School of Health and Related Research (ScHARR), University of Sheffield, Regent Court, 30 Regent Street, Sheffield, S1 4DA, UK.
Appl Health Econ Health Policy. 2019 Jun;17(3):295-313. doi: 10.1007/s40258-019-00467-6.
Mapping is an increasingly common method used to predict instrument-specific preference-based health-state utility values (HSUVs) from data obtained from another health-related quality of life (HRQoL) measure. There have been several methodological developments in this area since a previous review up to 2007.
To provide an updated review of all mapping studies that map from HRQoL measures to target generic preference-based measures (EQ-5D measures, SF-6D, HUI measures, QWB, AQoL measures, 15D/16D/17D, CHU-9D) published from January 2007 to October 2018.
A systematic review of English language articles using a variety of approaches: searching electronic and utilities databases, citation searching, targeted journal and website searches.
Full papers of studies that mapped from one health measure to a target preference-based measure using formal statistical regression techniques.
Undertaken by four authors using predefined data fields including measures, data used, econometric models and assessment of predictive ability.
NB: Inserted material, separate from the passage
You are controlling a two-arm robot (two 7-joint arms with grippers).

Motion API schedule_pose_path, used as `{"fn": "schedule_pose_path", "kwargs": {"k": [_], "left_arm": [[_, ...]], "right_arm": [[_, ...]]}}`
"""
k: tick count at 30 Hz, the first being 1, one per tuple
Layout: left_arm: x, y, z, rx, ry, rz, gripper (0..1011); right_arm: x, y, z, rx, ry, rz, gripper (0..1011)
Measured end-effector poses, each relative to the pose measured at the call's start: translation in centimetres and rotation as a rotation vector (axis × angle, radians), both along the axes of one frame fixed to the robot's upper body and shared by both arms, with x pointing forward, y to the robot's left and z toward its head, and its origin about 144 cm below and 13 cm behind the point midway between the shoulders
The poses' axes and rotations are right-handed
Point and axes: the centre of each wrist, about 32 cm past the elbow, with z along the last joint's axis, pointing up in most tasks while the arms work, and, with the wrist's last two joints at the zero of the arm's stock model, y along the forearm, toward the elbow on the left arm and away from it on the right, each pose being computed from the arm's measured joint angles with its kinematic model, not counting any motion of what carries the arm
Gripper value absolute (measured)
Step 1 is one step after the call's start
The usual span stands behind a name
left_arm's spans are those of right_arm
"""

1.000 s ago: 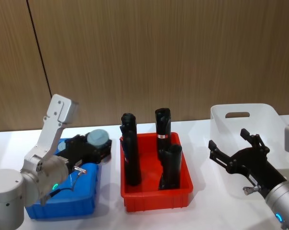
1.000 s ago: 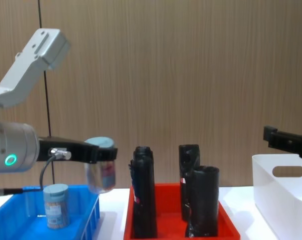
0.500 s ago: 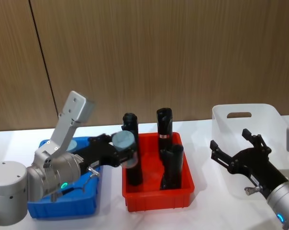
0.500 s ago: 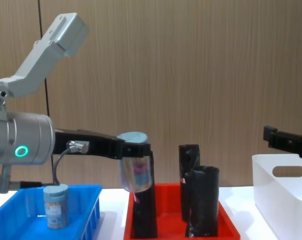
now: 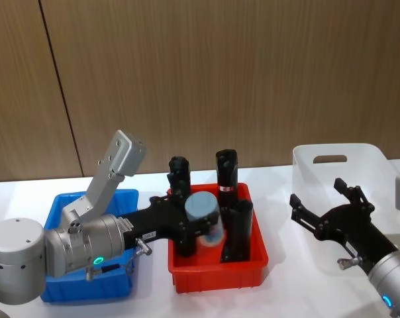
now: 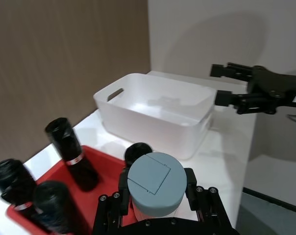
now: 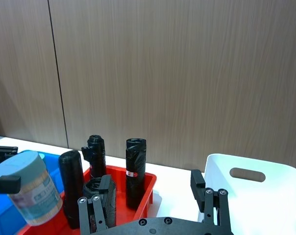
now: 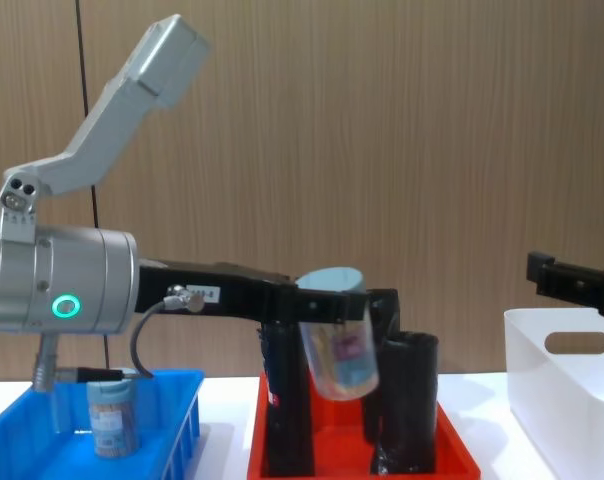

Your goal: Pick the cotton swabs from the blue box and place them into the white box.

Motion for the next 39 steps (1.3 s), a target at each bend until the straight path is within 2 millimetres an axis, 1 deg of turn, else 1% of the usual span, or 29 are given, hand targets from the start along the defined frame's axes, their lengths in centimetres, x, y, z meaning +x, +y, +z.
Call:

There were 180 papers with 233 mapping functions in total. Mapping functions were generated to obtain EQ-5D-3L/EQ-5D-5L-EQ-5D-Y (n = 147), SF-6D (n = 45), AQoL-4D/AQoL-8D (n = 12), HUI2/HUI3 (n = 13), 15D (n = 8) CHU-9D (n = 4) and QWB-SA (n = 4) HSUVs. A large number of different regression methods were used with ordinary least squares (OLS) still being the most common approach (used ≥ 75% times within each preference-based measure). The majority of studies assessed the predictive ability of the mapping functions using mean absolute or root mean squared errors (n = 192, 82%), but this was lower when considering errors across different categories of severity (n = 92, 39%) and plots of predictions (n = 120, 52%).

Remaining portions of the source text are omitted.